Therese was a charming, friendly, urbane young woman, working in Paris in the late 1970’s, formerly the girlfriend of a friend at Columbia. Anne, whom I met a bit later, was almost a schoolgirl, neatly and conservatively dressed, with just a hint of the very glamorous, worldly woman she has become.
I thought I was a big deal at that age, raised in the Bay Area, living in New York, school at Princeton and Columbia, years with my parents in India and Singapore, and already a year in France. But I was unprepared for the urbanity of the Vinks—Dutch father and French mother, raised in the Hague and Paris, years in South America, speaking easily French, Dutch, English and Spanish. But it wasn’t only their languages; it was their refinement, their eclectic origins, their friendly manner, disciplined informality, and ease and willingness to talk with everyone. If I could have wanted women, I would have been happy to have been chosen by either of them.
So we are friends. There are actually four sisters, two in Holland, in Amsterdam and the Hague, and two in France (It is the French sisters that I know well.) Therese married Jacques, a retired agricultural engineer, a great reader, a conservative and unconventional thinker with clarity and memory. Anne married David, an American physician who fought infectious diseases at the CDC and the World Health Organization (in Geneva) and now continues to do so from London.
It is summer, and both sisters are near Lake Geneva (lac Lehman), Anne at her family house in Sauverny, France, near Geneva, and Therese at a chalet in the mountains above Evian les Bains, also in France on the south side of the lake.
To see Therese, I have taken the train from Lyon, with a quick change at Bellegarde, and Jacques is waiting for me at the station in Evian. I can see from the train that the old 19th century Evian factory, romantically abandoned at my last visit, has been torn down for new apartments, not yet finished, with direct views of the lake. Evian, a 19th century water-cure resort for the rich, has been revived, retaining much of its lakefront elegance, a few grand hotels and houses, a water spa, a wonderfully-restored funicular, and some of the less-interesting shops, café’s and smaller hotels that populate a place that many people visit. Therese and Jacques are in Bernex, an old farming village about 600 meters above the lake. The drive is sharply up, to a chalet at the end of a valley, where the hot weather cools down at night and where the Alps are close and present.

the view at Bernex

and the kitchen table
Jacques is French. Therese retains her intriguing blend of refinement, open sincerity, and informality, but has spent her married life in France, and seems now more decidedly French. Therese and Jacques have a daughter and two sons, and this summer the children are alternately with them in Bernex, where Therese and Jacques help look after their grandchildren. Helene, their daughter, brings her children while her husband is recovering from a medical procedure; their son and niece bring their families from Geneva, to visit and escape the heat. Their oldest arrives the evening of my departure, to pick up 18-month-old Gabriel, before taking him to visit his other grandmother in the mountains of Algeria. Gabriel is a heart-toucher, starting to mimic a few words, charming and happy and affectionate and friendly, and just sometimes demanding and tiring. Therese and Jacques feed, teach, nap and entertain him. We were swimming and walking, eating, talking and watching him. Therese and Jacques are private people, focused on family and good friends.

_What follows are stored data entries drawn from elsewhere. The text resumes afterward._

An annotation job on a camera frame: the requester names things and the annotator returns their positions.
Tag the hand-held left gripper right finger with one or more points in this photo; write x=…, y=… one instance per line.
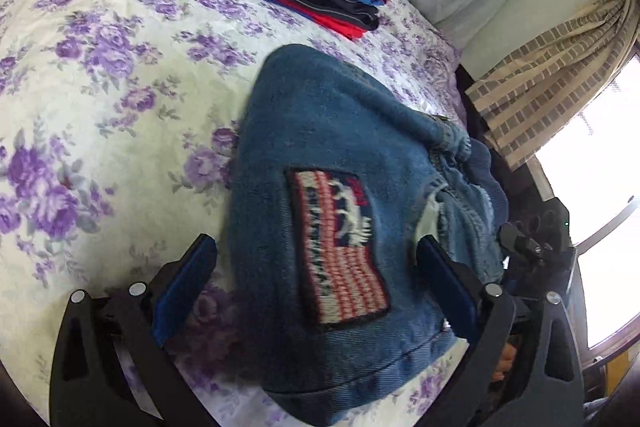
x=445, y=292

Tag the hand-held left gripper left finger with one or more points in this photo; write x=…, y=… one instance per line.
x=185, y=292

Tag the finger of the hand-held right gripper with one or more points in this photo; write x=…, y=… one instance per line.
x=520, y=242

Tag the blue denim jeans pants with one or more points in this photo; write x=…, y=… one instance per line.
x=325, y=132

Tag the window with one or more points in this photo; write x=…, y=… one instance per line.
x=590, y=187

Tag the beige brick-patterned curtain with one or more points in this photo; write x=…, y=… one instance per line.
x=550, y=72

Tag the purple floral bedspread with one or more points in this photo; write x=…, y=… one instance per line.
x=125, y=82

with Therese on the funicular
To Anne, I’m on the ferry from Thonon-les-Bains to Morges in Switzerland. The boat is clean, orderly, quick and a bit expensive (27 euros). David and Anne, at the other end, show me Morges and propose dinner in downtown Geneva at the Bains des Paquis, a worn, crowded, concrete, quasi-public beach, built on piers, with views to the entire city lakefront. The place has a great energy. Everyone is there: all classes, nationalities and races, and everyone is well behaved, even groups of young men.
We eat at an open, outdoor, casual restaurant, under awnings and right on the water. Anne’s daughter Laura is there with her husband and two children. Laura is clear-minded, accomplished, a Swiss-trained contract lawyer, very direct, open and independent, and by her thinking and delivery, the daughter of an American father.

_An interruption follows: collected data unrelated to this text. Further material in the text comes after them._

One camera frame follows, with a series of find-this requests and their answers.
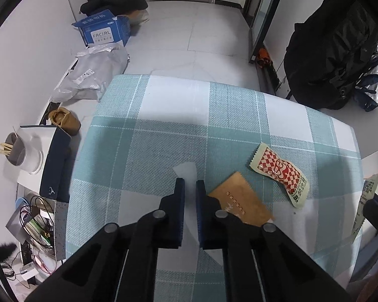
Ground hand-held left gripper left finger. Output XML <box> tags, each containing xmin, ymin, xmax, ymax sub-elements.
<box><xmin>25</xmin><ymin>178</ymin><xmax>186</xmax><ymax>302</ymax></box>

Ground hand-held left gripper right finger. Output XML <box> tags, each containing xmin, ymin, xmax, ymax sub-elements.
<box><xmin>196</xmin><ymin>180</ymin><xmax>347</xmax><ymax>302</ymax></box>

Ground pale printed wrapper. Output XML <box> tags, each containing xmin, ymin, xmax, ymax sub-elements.
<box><xmin>351</xmin><ymin>174</ymin><xmax>378</xmax><ymax>244</ymax></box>

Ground brown paper packet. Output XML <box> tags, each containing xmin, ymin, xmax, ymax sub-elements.
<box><xmin>207</xmin><ymin>171</ymin><xmax>275</xmax><ymax>227</ymax></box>

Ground red checked sauce packet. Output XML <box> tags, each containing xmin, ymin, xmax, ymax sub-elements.
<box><xmin>249</xmin><ymin>142</ymin><xmax>310</xmax><ymax>208</ymax></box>

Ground teal checked tablecloth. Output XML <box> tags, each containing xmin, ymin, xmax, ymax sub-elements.
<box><xmin>65</xmin><ymin>74</ymin><xmax>364</xmax><ymax>302</ymax></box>

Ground grey speckled storage box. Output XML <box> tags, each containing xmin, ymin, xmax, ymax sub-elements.
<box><xmin>6</xmin><ymin>192</ymin><xmax>70</xmax><ymax>261</ymax></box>

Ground dark blue shoebox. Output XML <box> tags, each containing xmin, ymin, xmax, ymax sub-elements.
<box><xmin>20</xmin><ymin>125</ymin><xmax>71</xmax><ymax>202</ymax></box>

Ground silver foil bag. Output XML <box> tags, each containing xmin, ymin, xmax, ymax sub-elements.
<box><xmin>353</xmin><ymin>36</ymin><xmax>378</xmax><ymax>113</ymax></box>

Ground brown paper bag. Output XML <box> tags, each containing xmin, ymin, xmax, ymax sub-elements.
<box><xmin>47</xmin><ymin>107</ymin><xmax>81</xmax><ymax>136</ymax></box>

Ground white cup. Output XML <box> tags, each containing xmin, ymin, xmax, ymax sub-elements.
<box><xmin>5</xmin><ymin>132</ymin><xmax>44</xmax><ymax>175</ymax></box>

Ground grey plastic mailer bag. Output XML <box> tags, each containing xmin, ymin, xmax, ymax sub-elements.
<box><xmin>52</xmin><ymin>43</ymin><xmax>130</xmax><ymax>103</ymax></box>

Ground black backpack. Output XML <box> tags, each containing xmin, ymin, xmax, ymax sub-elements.
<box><xmin>283</xmin><ymin>0</ymin><xmax>378</xmax><ymax>110</ymax></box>

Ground orange black tool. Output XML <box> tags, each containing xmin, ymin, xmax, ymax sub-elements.
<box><xmin>255</xmin><ymin>48</ymin><xmax>271</xmax><ymax>66</ymax></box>

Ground wooden chopsticks bundle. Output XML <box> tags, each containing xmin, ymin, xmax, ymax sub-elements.
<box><xmin>0</xmin><ymin>126</ymin><xmax>19</xmax><ymax>156</ymax></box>

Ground blue tissue box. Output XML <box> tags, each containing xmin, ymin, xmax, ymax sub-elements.
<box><xmin>72</xmin><ymin>15</ymin><xmax>132</xmax><ymax>48</ymax></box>

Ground beige bag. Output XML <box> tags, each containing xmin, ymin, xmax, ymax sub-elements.
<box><xmin>128</xmin><ymin>9</ymin><xmax>150</xmax><ymax>26</ymax></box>

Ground black clothing pile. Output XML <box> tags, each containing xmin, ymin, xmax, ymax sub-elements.
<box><xmin>80</xmin><ymin>0</ymin><xmax>148</xmax><ymax>16</ymax></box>

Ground tangle of black cables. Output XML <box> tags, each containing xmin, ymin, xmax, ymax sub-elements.
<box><xmin>17</xmin><ymin>195</ymin><xmax>55</xmax><ymax>249</ymax></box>

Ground metal floor rail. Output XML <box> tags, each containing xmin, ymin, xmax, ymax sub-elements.
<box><xmin>257</xmin><ymin>60</ymin><xmax>287</xmax><ymax>96</ymax></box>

Anne with her daughter and son-in-law at the beach in Geneva

Laura
It is very hot and all of us are at the house in Sauverny, eating outside in the evenings and mornings. The kids both have golden blond hair and blue green eyes, more like each other than like either of their parents. They are sometimes naked, almost-always happy. Lucie, at four, is creative and funny and endearing—one afternoon she runs around in a cape–and occasionally she tries to be the boss. Paul at 12 months is mostly exploring or eating and looking to be held. What is striking about all of the Vink grandchildren (for someone who has none) is how open, friendly and welcoming they are, and how much love they exchange with their parents and grandparents. They are used to daycare, aunts and uncles, grandparents and cousins. I am yet another source of curiosity, hugs and affection.

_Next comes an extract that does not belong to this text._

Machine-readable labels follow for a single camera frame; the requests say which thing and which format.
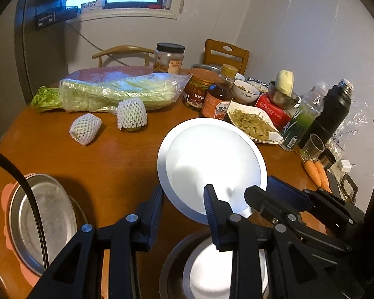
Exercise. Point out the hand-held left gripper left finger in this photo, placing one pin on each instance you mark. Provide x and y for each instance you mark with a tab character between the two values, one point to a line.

Lucie and Paul at their grandparents
On all of my days with both sisters, we are in the water, at public beaches on Lake Geneva, from a boat in the middle of the lake, or at a small lake in the mountains near Bernex. The beaches have pebbles, tough on naked feet, but the water is clear and clean, and I have no need for goggles. The views are incredible. I love outdoor swimming and the cool clear water, daily, is an incredible paradise for the now-old-man Californian.
Anne and David are home for the summer break but enjoying London. For David, London keeps him working, teaching, and busy. For both it is theater, many other things to do, and friends. They know lots of people, and more so as they are open and generous and stay in touch with many, I think, as they have with me. Their lives are very bi-cultural, multi-cultural; their household, including the grandchildren, alternates between French and American English. This is an easy, relaxed place for me.
Anne’s charm is elegant and mischievous. Like Therese, she is efficient and seems to do everything without effort. Laura handles repairs to the washer and refrigerator. The house is pristine, without much or any outside help. Anne is an open and interactive grandmother, strict when needed.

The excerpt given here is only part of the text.